The Elvis Bar: You can't buy it for a song

January 09, 1994|By MICHAEL OLESKER

How do you put a price tag on a shrine? Try this: $104,900. That's the Realtor's asking price for Miss Bonnie's Elvis Shrine and Bar, on Fleet Street in East Baltimore, the slightly rambunctious cultural mecca that went on the selling block three weeks ago, after owner Bonnie Hunt's death from a heart attack last fall.

Meet the price and take custody of a religious treasure trove: not only the bar and Miss Bonnie's furnished apartment directly above it, but all imaginable morsels of Elvis memorabilia, including photographs and ministatues of Elvis thin and fat, Elvis on movie posters, on mirrors, on vinyl and on velvet, Elvis with that novocaine lip and that hormonal hair, Elvis laughing and Elvis weeping, Elvis in a green Army uniform and a white jump suit, Elvis with guitar and without, Elvis inside a jukebox filled with his music, Elvis on the covers of such literary epics as "The World According to Elvis" and "Soldier Boy Elvis," and a huge Elvis mural on the Port Street side of the bar which is, for those who would deny Elvis' death, simply to die for.

All this, for a mere $104,900? Well, yeah. And, truth be told, it's already been heavily reduced from the original asking price of $165,000 and won't necessarily remain an Elvis shrine after it's sold, despite a plaintive sign in the place reading, "Elvis: Only If You Can Keep His Memory Alive."

Thus Elvis Presley, who would have turned 59 yesterday, instead prepares to die another death.

"Actually," says Frank Lanham, the O'Conor, Piper & Flynn real estate agent who's handling the sale, "Elvis doesn't do much for the price. He was [Bonnie Hunt's] thing. She had the place on the market before she died, but then she took it back off.

"She was offended by the low bids she was getting."

Lanham was seated inside the darkened, unheated bar the other morning, surrounded by scores of silent Elvis images that seemed poised to make music.

In the bar's morning chill, though, they were merely haunting reminders of a man forever frozen in time, and it was a time that had passed.

"We've got a lot of people calling," says Lanham. "Some of them are fascinated by Elvis, and others aren't. The majority might forget Elvis altogether. But there are some pieces in here that might be worth some money. You know, his name is big again. The stamp and all that."

Miss Bonnie, 62, who survived five marriages and years as a barmaid at various waterfront taverns before buying this place and turning it into an Elvis shrine 14 years ago, died last August.

She left behind two sons, Wayne and Dene Mosley, both longshoremen, who have no interest in taking over the place.

"We're not business types," Wayne Mosley said last week. "But it's a great buy. The living quarters upstairs are fully furnished. Anybody that bought it wouldn't need anything but a toothbrush to move in.
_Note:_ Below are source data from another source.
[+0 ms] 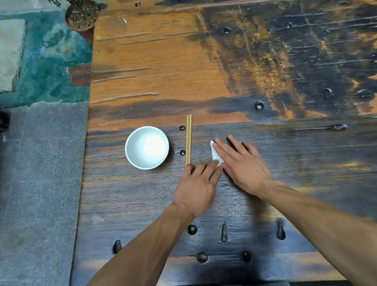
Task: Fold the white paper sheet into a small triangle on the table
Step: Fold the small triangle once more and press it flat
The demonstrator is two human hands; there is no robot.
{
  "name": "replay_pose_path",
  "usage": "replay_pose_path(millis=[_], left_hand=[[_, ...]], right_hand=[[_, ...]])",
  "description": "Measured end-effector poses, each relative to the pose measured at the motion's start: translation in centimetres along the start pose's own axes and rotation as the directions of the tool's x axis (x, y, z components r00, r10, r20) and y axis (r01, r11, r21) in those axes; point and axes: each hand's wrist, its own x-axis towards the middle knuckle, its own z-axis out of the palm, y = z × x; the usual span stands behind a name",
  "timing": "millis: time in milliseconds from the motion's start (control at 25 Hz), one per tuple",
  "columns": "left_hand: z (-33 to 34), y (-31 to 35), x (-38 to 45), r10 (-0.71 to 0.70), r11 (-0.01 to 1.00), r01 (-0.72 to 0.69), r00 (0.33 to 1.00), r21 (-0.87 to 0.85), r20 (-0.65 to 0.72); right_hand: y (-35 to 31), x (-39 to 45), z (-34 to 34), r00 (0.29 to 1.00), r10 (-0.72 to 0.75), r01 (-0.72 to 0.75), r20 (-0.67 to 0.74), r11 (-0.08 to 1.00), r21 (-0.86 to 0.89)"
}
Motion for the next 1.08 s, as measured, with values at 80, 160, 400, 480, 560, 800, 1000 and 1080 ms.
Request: replay_pose_path(millis=[80,160,400,480,560,800,1000,1080], left_hand=[[0.1,-0.1,-0.2,0.037,0.999,-0.037,0.999,0.011,-0.016],[0.4,-0.1,-0.2,0.043,0.999,-0.043,0.999,0.018,0.015],[0.8,-0.4,-0.2,0.019,0.999,-0.024,0.995,0.046,0.102],[1.0,-0.5,-0.3,0.021,0.999,-0.026,0.995,0.046,0.099],[1.2,-0.4,-0.4,0.02,0.999,-0.024,0.995,0.042,0.098],[0.7,-0.3,0.2,-0.002,0.999,0.004,0.998,-0.032,0.058],[0.0,-0.2,2.0,-0.16,0.981,0.15,0.984,-0.126,-0.077],[0.4,0.5,2.8,-0.205,0.975,0.198,0.977,-0.105,-0.06]], right_hand=[[0.0,-0.3,0.6,0.999,-0.005,0.005,0.051,1.0,-0.002],[0.1,-0.5,1.0,0.996,-0.031,0.031,0.089,1.0,0.004],[0.0,-0.8,1.7,0.988,-0.041,0.048,0.146,0.998,-0.042],[-0.2,-0.7,1.9,0.989,-0.033,0.039,0.144,0.998,-0.039],[-0.1,-0.7,2.0,0.989,-0.025,0.03,0.145,0.999,-0.032],[-0.1,-0.7,1.7,0.988,-0.029,0.033,0.155,0.999,-0.027],[1.6,-2.2,1.5,0.988,-0.058,0.067,0.141,0.996,-0.053],[1.7,-2.3,1.4,0.989,-0.069,0.075,0.129,0.996,-0.046]])
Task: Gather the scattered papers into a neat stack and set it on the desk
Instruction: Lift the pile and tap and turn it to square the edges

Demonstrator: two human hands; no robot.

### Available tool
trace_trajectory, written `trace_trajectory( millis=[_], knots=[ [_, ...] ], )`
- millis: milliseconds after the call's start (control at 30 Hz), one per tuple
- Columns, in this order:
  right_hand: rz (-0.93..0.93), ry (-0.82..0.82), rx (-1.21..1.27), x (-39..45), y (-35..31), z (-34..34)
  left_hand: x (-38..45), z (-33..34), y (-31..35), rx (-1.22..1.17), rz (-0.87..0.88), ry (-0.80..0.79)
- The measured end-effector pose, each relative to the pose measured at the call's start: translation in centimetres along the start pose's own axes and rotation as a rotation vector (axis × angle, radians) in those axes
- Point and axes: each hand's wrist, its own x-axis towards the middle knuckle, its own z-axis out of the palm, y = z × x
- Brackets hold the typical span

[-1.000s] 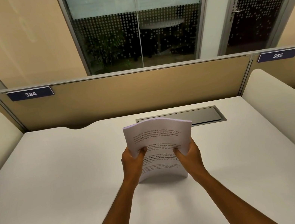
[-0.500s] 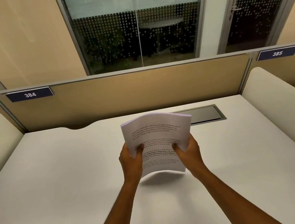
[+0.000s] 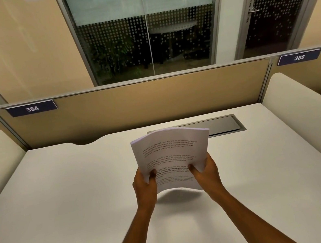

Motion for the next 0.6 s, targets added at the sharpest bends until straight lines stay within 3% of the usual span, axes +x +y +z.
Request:
trace_trajectory(
  millis=[600],
  knots=[
    [0.001, 0.032, 0.009, 0.2, 1.2, -0.5, 1.4, -0.3, -0.7, 0.058, -0.007, -0.121]
  ],
)
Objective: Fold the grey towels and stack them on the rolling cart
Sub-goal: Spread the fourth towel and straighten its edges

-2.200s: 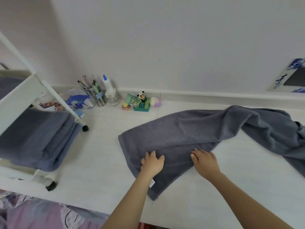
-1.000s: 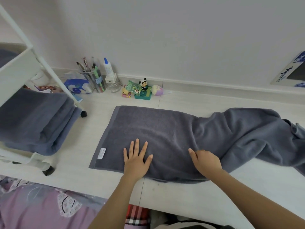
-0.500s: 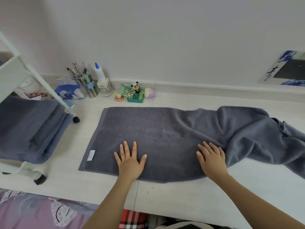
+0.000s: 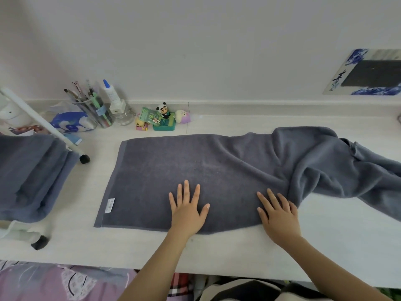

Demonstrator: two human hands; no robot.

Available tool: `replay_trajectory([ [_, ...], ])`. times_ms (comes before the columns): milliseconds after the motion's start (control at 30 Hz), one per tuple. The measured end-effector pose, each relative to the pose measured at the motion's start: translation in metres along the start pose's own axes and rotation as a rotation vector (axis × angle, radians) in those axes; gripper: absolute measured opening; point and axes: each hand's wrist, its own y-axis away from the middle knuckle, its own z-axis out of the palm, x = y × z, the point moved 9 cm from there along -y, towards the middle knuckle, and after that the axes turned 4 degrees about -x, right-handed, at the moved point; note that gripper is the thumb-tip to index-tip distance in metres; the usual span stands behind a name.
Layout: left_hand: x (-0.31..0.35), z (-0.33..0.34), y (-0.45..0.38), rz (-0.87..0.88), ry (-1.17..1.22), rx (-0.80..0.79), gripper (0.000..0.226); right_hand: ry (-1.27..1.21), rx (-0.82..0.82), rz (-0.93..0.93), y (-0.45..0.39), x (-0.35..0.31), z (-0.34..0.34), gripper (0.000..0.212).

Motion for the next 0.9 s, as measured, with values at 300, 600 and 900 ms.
replay_trajectory([
  [300,0.129,-0.028,-0.019,0.227,0.172,0.019,0.067,-0.311,0.281,0.226,0.017,0.083,-0.037,0.039],
  [600,0.288,-0.008,-0.038,0.444,0.291,-0.112,0.062,-0.404,0.239,0.230,0.002,0.197,-0.045,0.045],
  [900,0.287,-0.001,-0.069,0.253,0.309,0.049,0.057,-0.332,0.161,-0.011,-0.063,0.243,-0.043,0.040],
])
"And the Elvis stuff, well. . . . there's even a picture of my mom with Elvis' drummer, who came to the bar one time."

Lots of people came to the bar -- Elvis lovers from Washington, from Nashville, sometimes busloads of them, musicians, celebrities like the fellow who played Chip on "My Three Sons" -- but not enough neighborhood people to swing a profit.

Some felt it was a rough crowd inside the place. Others thought the music too loud.

Next door to the bar lives Florence Chenowith, who caught some flak a few years ago for complaining about the decibel level from Miss Bonnie's. She was thus branded an Elvis hater, an unfortunate tag in the neighborhood.

"I'm not an Elvis hater, come on," Chenowith said last week. She waved a tattooed hand dismissively. "No one hates Elvis. Come on, I was the first one in the neighborhood to put the Elvis stamps in my window, wasn't I? But the noise from the bar was so loud it was making my house vibrate."

She tried to sell the house a few years back and put a sign in her living room window: "House for Sale. Elvis Lovers Only. Come Live Next Door to the Elvis Church and Shrine."

When there were no takers, she tore up the sign. Now she's wondering if new owners will pad the walls if they're intending to play loud music.

"When the bar was open," Chenowith says, "you'd get people walking out at closing time, in the early morning, screaming out, 'Elvis is alive.'

"And they tell me that, when Bonnie died, they put some of Elvis' stamps in her casket. What I say is, let them both lie in peace."

What the real estate market says is this: For $104,900, you can have the bar, the apartment, the Elvis memories.

And thus, once more, we will witness the passing of an era.